Critic Eric Bentley collaborated with vocalist Karyn Levitt on her latest album, Eric Bentley's Brecht-Eisler Song Book.
Critic Eric Bentley collaborated with vocalist Karyn Levitt on her latest album, Eric Bentley's Brecht-Eisler Song Book.
(Courtesy of Karyn Levitt)

After he returned to East Germany following the war, how did Eisler get those more experimental songs past the censors, who would have considered them "decadent?"
Eisler had a hell of a time in East Germany, and this is the man who wrote the East German National Anthem! He had aspirations to write the modern Faust opera. Being a good Communist Party member, however, he made the mistake of showing the cultural ministers his libretto before he'd hardly written a note of music. They denounced the libretto in the papers, which was crushing to Eisler. He never wrote the opera. He did manage to get many other songs published which would have been considered "decadent," however, by slipping them in with a lot of other pro-Communist propaganda songs and theater songs he wrote with Brecht.

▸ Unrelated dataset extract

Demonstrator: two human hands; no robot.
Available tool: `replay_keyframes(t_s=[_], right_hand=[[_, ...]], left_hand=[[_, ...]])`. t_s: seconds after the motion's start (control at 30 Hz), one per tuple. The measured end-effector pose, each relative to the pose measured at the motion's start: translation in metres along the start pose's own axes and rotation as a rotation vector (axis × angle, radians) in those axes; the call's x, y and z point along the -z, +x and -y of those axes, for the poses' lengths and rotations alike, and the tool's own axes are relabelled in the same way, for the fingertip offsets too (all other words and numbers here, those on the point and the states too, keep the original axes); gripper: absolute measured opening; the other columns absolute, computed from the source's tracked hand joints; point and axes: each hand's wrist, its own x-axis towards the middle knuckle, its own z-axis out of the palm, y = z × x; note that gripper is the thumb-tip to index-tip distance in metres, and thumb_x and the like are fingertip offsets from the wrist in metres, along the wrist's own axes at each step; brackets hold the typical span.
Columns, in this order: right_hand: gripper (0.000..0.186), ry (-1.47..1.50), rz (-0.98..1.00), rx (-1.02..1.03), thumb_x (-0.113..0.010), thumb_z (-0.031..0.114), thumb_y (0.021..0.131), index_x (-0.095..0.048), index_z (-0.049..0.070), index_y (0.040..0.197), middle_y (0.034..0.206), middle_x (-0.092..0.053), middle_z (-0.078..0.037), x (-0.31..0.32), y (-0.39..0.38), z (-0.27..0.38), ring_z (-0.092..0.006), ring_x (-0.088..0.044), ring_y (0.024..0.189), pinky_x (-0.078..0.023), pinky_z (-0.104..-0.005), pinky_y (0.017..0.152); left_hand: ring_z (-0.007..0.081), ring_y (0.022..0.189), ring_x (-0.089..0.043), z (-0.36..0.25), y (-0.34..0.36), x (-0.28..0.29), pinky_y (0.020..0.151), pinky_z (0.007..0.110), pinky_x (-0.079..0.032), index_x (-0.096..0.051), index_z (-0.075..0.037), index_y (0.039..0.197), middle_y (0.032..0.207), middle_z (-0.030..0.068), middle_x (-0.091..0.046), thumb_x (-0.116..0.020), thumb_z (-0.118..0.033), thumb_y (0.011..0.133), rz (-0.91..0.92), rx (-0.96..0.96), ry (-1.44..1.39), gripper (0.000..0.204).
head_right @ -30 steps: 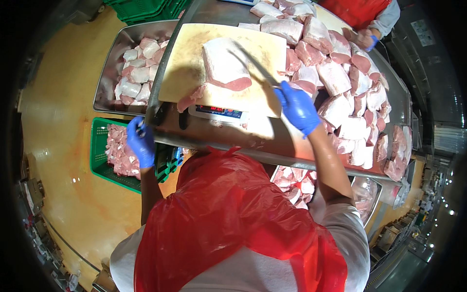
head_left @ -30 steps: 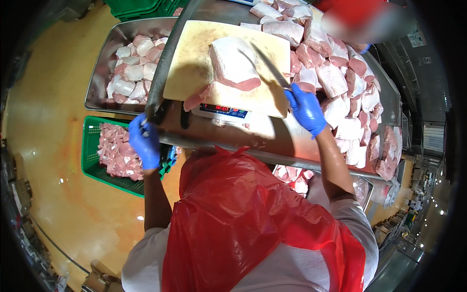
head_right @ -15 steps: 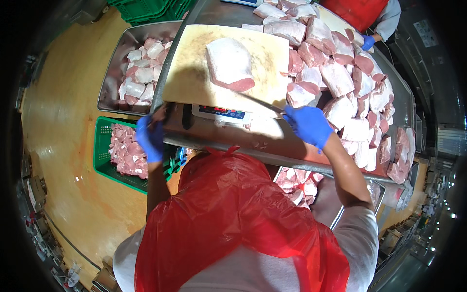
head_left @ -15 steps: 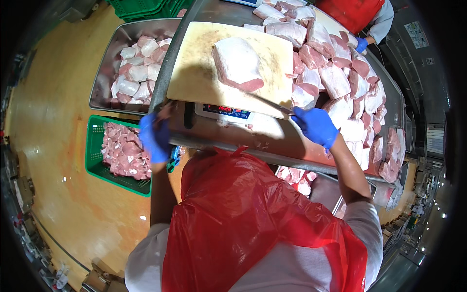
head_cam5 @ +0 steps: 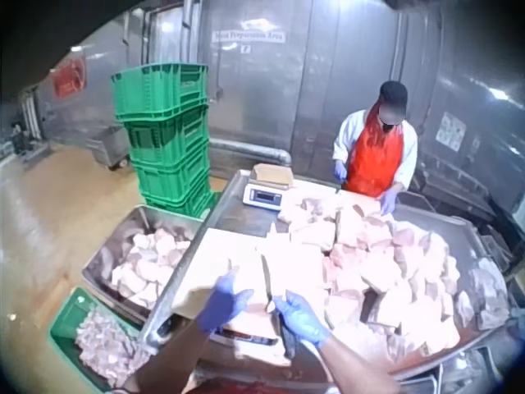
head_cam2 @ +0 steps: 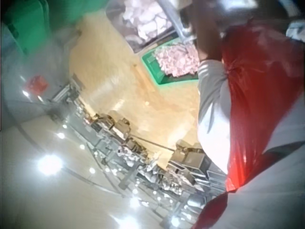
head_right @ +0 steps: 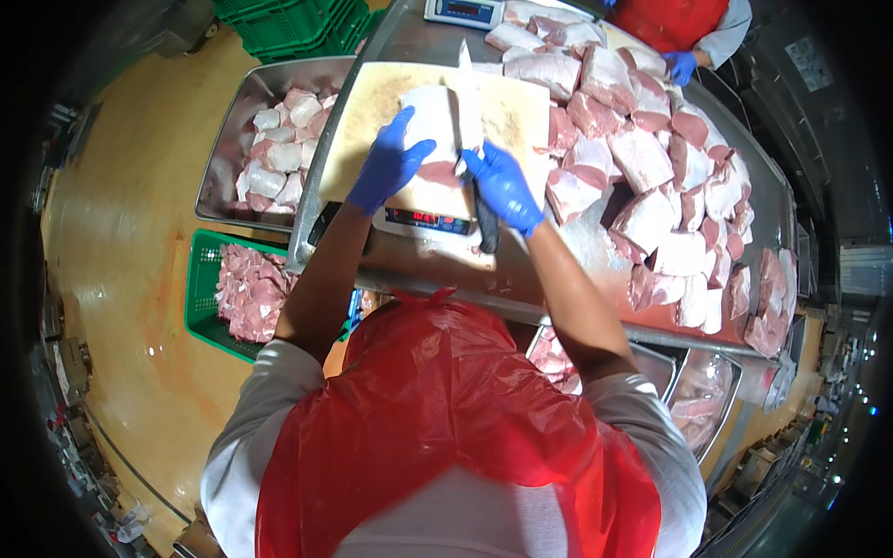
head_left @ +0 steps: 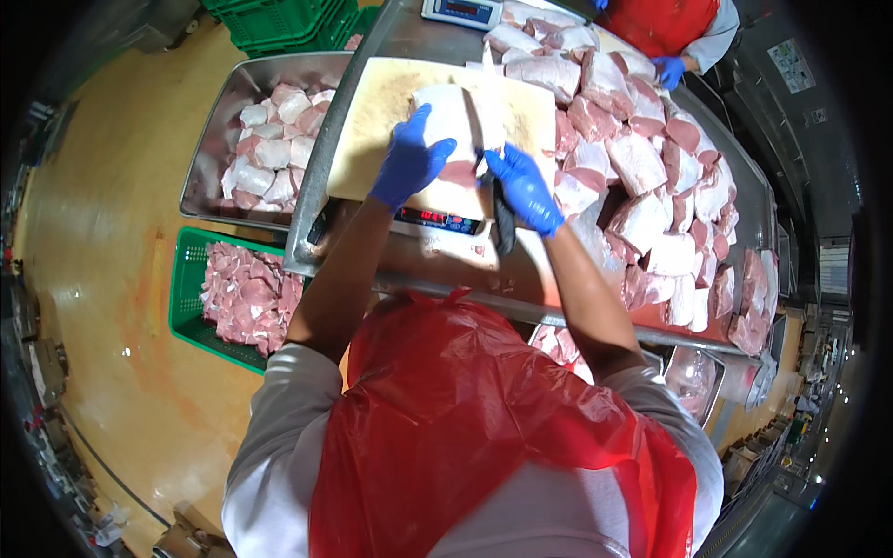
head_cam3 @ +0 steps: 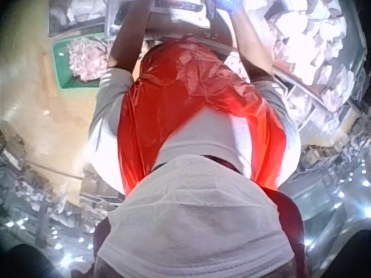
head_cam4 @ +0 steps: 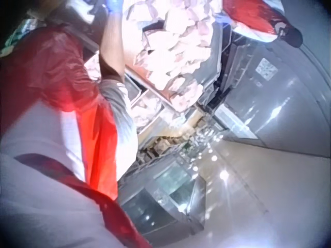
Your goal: The person repeatedly cuts large pieces of raw meat on a cutting board using a knife, then places the cut pieces into a green basket. The person also occasionally wipes the cutting board with a cloth.
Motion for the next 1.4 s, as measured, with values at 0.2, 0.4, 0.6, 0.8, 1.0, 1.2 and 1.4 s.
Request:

One of the more memorable theater songs you include on the album is And What Did She Get? from Schweyk in World War II. How did you go about recording that?
You can't even begin to approach singing these songs unless you know the historical context. Songs in a Brecht play are not like a modern American musical, where the emotions are so hot that you have no other means of expression but song. These are commentary and have a totally different effect. The context is Hitler's army conquering one European country after another. Simply to sing this song, apart from reading the play and character analysis, I had to read William Shirer's The Rise and Fall of the Third Reich.

Oh my god!
I'm serious! I realized I had to do that pretty early on. I did nothing but eat, sleep, and read that book. It was a total immersion experience. It made it possible to understand that song, which is such a bait-and-switch. The music is so happy and up-tempo, with the Nazi soldier's wife enjoying the spoils of war. When we were in the recording studio and I was working with William Schimmel, who is a magnificent accordionist, I realized through the very garish accordion music he was playing that the song is about lust — lust for conquering the world.

What is Happy Birthday, Eric Bentley!?
It's a tribute concert at the Town Hall on December 7. As he approaches his 100th birthday, this is a celebration of Eric Bentley's contributions as a legendary man of the theater. He's molded the role of the drama critic, informed America about how to think about the theater, and translated the greatest playwrights from abroad. It's a great honor and privilege to be among so many remarkable artists and writers, like Tony Kushner and Austin Pendleton, also paying tribute. I owe Eric Bentley an enormous debt of gratitude for introducing me to Hanns Eisler.